- Work to be completed -
Reproduce the whole listing exactly.

- Supplied information -
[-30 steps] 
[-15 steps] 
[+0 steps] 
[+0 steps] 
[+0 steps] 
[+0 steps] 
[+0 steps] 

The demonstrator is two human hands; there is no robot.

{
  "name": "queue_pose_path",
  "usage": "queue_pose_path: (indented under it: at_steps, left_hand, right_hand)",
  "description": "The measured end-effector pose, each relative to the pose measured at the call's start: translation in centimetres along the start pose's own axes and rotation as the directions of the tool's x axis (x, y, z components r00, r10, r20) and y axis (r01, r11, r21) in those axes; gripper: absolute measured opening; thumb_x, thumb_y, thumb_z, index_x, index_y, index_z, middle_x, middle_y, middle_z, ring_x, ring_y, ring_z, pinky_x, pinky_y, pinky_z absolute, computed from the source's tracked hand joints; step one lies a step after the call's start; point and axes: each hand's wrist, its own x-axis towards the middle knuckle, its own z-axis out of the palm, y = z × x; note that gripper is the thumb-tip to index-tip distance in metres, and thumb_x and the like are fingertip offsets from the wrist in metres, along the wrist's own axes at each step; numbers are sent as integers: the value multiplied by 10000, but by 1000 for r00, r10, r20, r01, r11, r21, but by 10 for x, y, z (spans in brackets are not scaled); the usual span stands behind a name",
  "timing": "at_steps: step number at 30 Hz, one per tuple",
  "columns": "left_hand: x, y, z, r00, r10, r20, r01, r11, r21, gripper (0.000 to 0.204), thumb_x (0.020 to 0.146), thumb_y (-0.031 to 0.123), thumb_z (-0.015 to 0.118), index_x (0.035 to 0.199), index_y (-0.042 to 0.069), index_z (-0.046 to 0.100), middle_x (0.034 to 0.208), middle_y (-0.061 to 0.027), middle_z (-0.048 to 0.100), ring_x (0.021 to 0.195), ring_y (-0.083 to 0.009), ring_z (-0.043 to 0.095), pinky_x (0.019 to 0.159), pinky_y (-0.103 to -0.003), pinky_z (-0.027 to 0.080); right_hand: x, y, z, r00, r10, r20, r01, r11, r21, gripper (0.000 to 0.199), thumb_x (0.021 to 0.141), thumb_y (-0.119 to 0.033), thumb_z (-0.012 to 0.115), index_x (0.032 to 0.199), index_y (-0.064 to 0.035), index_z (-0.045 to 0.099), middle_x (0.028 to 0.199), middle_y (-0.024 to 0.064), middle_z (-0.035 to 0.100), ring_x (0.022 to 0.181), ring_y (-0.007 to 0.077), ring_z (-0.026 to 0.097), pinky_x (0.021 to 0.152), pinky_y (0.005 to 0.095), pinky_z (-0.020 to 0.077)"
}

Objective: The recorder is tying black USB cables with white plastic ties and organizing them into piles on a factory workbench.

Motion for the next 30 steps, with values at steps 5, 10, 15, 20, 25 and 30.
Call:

- Solution for this task -
[-30 steps] 
[-15 steps] 
[+0 steps] 
[+0 steps] 
[+0 steps] 
[+0 steps] 
[+0 steps] 

The demonstrator is two human hands; there is no robot.

{
  "name": "queue_pose_path",
  "usage": "queue_pose_path: (indented under it: at_steps, left_hand, right_hand)",
  "description": "The measured end-effector pose, each relative to the pose measured at the call's start: translation in centimetres along the start pose's own axes and rotation as the directions of the tool's x axis (x, y, z components r00, r10, r20) and y axis (r01, r11, r21) in those axes; gripper: absolute measured opening; thumb_x, thumb_y, thumb_z, index_x, index_y, index_z, middle_x, middle_y, middle_z, ring_x, ring_y, ring_z, pinky_x, pinky_y, pinky_z absolute, computed from the source's tracked hand joints; step one lies a step after the call's start; point and axes: each hand's wrist, its own x-axis towards the middle knuckle, its own z-axis out of the palm, y = z × x; note that gripper is the thumb-tip to index-tip distance in metres, and thumb_x and the like are fingertip offsets from the wrist in metres, along the wrist's own axes at each step; numbers are sent as integers: the value multiplied by 10000, but by 1000 for r00, r10, r20, r01, r11, r21, but by 10 for x, y, z (spans in brackets are not scaled); the usual span stands behind a name",
  "timing": "at_steps: step number at 30 Hz, one per tuple",
  "columns": "left_hand: x, y, z, r00, r10, r20, r01, r11, r21, gripper (0.000 to 0.204), thumb_x (0.020 to 0.146), thumb_y (-0.031 to 0.123), thumb_z (-0.015 to 0.118), index_x (0.035 to 0.199), index_y (-0.042 to 0.069), index_z (-0.046 to 0.100), middle_x (0.034 to 0.208), middle_y (-0.061 to 0.027), middle_z (-0.048 to 0.100), ring_x (0.021 to 0.195), ring_y (-0.083 to 0.009), ring_z (-0.043 to 0.095), pinky_x (0.019 to 0.159), pinky_y (-0.103 to -0.003), pinky_z (-0.027 to 0.080); right_hand: x, y, z, r00, r10, r20, r01, r11, r21, gripper (0.000 to 0.199), thumb_x (0.021 to 0.141), thumb_y (-0.119 to 0.033), thumb_z (-0.012 to 0.115), index_x (0.032 to 0.199), index_y (-0.064 to 0.035), index_z (-0.045 to 0.099), middle_x (0.028 to 0.199), middle_y (-0.024 to 0.064), middle_z (-0.035 to 0.100), ring_x (0.022 to 0.181), ring_y (-0.007 to 0.077), ring_z (-0.026 to 0.097), pinky_x (0.021 to 0.152), pinky_y (0.005 to 0.095), pinky_z (-0.020 to 0.077)"
}

Objective: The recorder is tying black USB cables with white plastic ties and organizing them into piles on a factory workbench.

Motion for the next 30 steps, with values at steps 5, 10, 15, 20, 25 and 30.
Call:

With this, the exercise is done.